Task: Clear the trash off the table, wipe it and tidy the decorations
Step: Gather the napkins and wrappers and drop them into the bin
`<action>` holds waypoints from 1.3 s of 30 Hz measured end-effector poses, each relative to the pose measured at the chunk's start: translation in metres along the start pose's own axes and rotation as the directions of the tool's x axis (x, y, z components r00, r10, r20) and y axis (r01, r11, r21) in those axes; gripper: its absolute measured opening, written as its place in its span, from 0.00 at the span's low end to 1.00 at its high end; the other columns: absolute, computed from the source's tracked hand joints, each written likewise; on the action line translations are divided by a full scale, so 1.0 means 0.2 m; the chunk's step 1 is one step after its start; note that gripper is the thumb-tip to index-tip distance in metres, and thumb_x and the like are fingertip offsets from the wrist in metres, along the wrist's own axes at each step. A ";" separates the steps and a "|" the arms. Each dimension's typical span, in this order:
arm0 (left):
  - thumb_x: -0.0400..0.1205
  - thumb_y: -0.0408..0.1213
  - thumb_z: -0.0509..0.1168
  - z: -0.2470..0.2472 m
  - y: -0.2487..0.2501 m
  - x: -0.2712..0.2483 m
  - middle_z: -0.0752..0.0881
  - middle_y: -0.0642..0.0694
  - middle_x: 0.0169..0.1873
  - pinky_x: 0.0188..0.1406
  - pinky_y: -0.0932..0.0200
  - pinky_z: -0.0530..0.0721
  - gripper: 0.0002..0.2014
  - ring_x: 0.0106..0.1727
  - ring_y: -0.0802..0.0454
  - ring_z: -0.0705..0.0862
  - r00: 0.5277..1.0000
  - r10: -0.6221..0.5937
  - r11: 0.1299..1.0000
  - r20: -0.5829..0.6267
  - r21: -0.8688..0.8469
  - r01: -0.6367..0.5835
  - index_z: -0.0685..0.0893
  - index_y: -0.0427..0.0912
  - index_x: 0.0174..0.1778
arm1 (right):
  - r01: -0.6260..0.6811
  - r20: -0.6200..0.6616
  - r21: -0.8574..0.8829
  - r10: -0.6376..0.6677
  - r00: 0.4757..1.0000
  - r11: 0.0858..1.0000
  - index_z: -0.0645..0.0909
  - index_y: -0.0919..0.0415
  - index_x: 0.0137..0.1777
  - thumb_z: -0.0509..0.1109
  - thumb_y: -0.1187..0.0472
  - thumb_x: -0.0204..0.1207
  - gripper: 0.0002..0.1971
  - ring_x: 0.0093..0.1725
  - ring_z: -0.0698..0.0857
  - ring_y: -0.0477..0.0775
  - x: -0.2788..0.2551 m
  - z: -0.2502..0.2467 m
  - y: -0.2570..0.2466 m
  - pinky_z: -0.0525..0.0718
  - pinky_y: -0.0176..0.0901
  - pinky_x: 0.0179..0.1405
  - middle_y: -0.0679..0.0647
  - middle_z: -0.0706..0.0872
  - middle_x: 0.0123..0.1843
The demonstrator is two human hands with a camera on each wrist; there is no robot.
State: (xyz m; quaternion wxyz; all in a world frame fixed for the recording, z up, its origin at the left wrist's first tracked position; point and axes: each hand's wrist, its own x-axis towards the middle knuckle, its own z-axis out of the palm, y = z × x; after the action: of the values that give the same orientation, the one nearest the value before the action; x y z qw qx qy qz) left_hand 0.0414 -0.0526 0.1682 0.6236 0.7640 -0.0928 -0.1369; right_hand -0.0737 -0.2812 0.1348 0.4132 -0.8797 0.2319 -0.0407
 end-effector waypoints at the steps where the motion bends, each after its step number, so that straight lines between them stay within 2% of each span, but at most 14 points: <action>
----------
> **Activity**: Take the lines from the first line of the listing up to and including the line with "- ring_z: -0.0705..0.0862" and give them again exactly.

> **Response**:
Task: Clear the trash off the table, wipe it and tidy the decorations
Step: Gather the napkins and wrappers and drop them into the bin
`<action>` holds waypoints from 1.3 s of 30 Hz measured end-effector poses, each relative to the pose measured at the chunk's start: translation in metres along the start pose's own axes and rotation as the directions of the tool's x axis (x, y, z components r00, r10, r20) and y axis (r01, r11, r21) in those axes; gripper: its absolute measured opening, written as its place in its span, from 0.00 at the span's low end to 1.00 at its high end; the other columns: absolute, computed from the source's tracked hand joints, each written likewise; on the action line translations are divided by a full scale, so 1.0 means 0.2 m; the chunk's step 1 is one step after its start; note that gripper is the thumb-tip to index-tip distance in metres, and thumb_x and the like are fingertip offsets from the wrist in metres, along the wrist's own axes at each step. A ";" separates the steps and a "|" the arms. Each dimension's typical span, in this order:
arm0 (left):
  - thumb_x: -0.0400..0.1205
  - thumb_y: -0.0408..0.1213
  - thumb_z: -0.0509..0.1168
  - z: -0.2470..0.2472 m
  - y: -0.2487..0.2501 m
  - x: -0.2712..0.2483 m
  - middle_z: -0.0752..0.0881
  - middle_y: -0.0642..0.0694
  - middle_x: 0.0169..0.1873
  - pinky_x: 0.0188..0.1406
  - pinky_y: -0.0932..0.0200
  - pinky_z: -0.0530..0.0721
  - gripper: 0.0002..0.2014
  - ring_x: 0.0106..0.1727
  - ring_y: -0.0802..0.0454
  - ring_z: -0.0705..0.0862

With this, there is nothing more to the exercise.